- [REQUIRED ACTION]:
Lines from the beginning of the data through the line containing "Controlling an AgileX" are to be copied exactly, with no other line included.
--- AVAILABLE DATA Enclosed Below ---
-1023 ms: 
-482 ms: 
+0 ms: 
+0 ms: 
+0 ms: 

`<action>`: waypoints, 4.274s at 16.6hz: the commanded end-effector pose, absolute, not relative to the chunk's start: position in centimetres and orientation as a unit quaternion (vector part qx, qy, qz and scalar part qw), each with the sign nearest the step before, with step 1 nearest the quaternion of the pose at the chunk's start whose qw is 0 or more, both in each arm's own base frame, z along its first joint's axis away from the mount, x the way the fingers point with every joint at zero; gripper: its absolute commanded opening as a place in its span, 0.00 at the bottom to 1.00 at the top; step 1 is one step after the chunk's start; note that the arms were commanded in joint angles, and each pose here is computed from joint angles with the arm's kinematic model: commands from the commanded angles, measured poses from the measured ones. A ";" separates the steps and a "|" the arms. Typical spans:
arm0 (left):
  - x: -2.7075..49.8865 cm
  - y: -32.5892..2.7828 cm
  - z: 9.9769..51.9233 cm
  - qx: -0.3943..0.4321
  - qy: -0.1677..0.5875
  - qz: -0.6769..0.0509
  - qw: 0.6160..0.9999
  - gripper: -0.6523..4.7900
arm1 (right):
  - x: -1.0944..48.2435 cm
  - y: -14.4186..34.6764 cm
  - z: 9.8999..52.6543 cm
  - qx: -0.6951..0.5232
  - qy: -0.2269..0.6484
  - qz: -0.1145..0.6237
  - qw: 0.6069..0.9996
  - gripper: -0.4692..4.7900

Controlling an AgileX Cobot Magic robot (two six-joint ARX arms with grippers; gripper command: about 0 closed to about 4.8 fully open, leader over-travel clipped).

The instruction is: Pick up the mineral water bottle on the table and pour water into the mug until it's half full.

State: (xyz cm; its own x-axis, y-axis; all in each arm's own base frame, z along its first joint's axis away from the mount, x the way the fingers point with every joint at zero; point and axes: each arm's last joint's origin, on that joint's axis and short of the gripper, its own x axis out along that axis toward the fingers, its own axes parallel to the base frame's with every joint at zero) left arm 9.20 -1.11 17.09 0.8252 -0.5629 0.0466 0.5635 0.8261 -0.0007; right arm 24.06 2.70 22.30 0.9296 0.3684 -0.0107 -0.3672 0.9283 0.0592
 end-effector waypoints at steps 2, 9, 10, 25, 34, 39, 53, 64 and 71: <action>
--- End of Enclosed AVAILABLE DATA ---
- [EXERCISE RESPONSE]:
-1023 ms: 
-482 ms: 
+0 ms: 
+0 ms: 
+0 ms: 

`<action>`: waypoints, 4.274s at 16.6hz: the commanded end-effector pose, absolute, not relative to the chunk's start: position in centimetres and orientation as a unit quaternion (vector part qx, qy, qz and scalar part qw), each with the sign nearest the step before, with step 1 nearest the quaternion of the pose at the chunk's start whose qw is 0 or more, both in each arm's own base frame, z along its first joint's axis away from the mount, x the way the fingers point with every joint at zero; gripper: its absolute commanded opening as a place in its span, 0.00 at the bottom to 1.00 at the top; step 1 is one step after the chunk's start; note that the arms were commanded in joint angles, and each pose here is computed from joint angles with the arm's kinematic model: commands from the commanded angles, measured poses from the measured ones. A ";" separates the steps and a "|" the arms. Typical spans:
arm0 (left):
  - x: -2.7075..49.8865 cm
  - y: -32.5892..2.7828 cm
  - z: 9.9769..51.9233 cm
  - qx: -0.3943..0.4321
  - qy: -0.1677..0.5875
  - qz: -0.6769..0.0509
  - qw: 0.6160..0.9999
  - gripper: -0.6523..4.7900
arm1 (right):
  - x: -1.0944..48.2435 cm
  - y: -14.4186..34.6764 cm
  - z: 9.8999..52.6543 cm
  - qx: -0.6951..0.5232
  - qy: -0.2269..0.6484
  - qz: -0.1145..0.6237
  - qw: 0.6069..0.9996
  - gripper: -0.4692..4.7900

Controlling an AgileX Cobot Magic robot (two six-joint ARX arms with grippers; gripper command: about 0 closed to about 4.8 fully open, leader over-travel clipped).

This output has come to an end.